Nothing but the lines holding the string "yellow" should appear in the answer. Copy them from the entries.

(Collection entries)
• • •
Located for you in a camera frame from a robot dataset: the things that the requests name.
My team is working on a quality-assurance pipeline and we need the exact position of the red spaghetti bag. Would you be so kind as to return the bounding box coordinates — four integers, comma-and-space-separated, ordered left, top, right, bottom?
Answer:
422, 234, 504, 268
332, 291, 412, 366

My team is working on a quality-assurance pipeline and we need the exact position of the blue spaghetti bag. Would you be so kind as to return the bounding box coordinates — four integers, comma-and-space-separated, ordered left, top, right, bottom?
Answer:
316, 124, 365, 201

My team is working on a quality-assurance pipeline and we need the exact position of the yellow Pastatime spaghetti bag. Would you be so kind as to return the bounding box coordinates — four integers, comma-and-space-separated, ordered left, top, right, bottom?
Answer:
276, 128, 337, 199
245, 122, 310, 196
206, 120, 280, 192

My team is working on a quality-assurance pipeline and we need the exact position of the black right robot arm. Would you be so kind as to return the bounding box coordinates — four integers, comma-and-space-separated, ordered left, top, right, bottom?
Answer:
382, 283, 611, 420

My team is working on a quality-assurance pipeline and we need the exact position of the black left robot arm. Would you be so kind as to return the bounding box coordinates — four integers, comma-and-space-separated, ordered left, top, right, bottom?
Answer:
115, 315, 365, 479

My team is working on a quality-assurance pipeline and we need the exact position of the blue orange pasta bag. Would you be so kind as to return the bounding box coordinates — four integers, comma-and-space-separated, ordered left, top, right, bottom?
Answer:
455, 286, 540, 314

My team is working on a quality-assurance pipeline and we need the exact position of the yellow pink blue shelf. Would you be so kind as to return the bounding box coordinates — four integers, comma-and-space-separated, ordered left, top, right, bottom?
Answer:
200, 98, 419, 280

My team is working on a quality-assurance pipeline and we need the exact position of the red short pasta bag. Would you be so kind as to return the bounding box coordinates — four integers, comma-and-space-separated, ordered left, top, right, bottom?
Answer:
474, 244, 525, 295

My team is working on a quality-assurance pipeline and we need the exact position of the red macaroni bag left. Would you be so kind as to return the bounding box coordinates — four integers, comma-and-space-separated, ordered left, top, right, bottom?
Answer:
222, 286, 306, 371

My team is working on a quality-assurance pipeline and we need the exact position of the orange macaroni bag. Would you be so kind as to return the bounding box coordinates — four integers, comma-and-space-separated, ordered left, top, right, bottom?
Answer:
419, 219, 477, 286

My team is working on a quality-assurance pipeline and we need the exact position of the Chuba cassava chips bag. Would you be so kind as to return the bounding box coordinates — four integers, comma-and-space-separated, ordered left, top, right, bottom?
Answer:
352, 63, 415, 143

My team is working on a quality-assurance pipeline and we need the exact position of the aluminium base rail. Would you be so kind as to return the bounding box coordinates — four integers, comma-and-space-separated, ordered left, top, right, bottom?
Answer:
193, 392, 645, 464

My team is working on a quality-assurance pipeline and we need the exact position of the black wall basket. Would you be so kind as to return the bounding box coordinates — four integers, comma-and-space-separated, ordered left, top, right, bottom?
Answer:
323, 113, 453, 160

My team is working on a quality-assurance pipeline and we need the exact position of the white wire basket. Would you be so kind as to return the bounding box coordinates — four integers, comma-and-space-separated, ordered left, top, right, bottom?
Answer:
• • •
> **Reply to the task**
My team is working on a quality-assurance pipeline and we need the exact position of the yellow Pastatime spaghetti bag. Would you be so kind as to return the bounding box coordinates — four integers, comma-and-space-separated, ordered left, top, right, bottom?
My team is working on a quality-assurance pipeline and we need the exact position of the yellow pink blue shelf. Would you be so kind as to return the bounding box coordinates — four integers, comma-and-space-separated, ordered left, top, right, bottom?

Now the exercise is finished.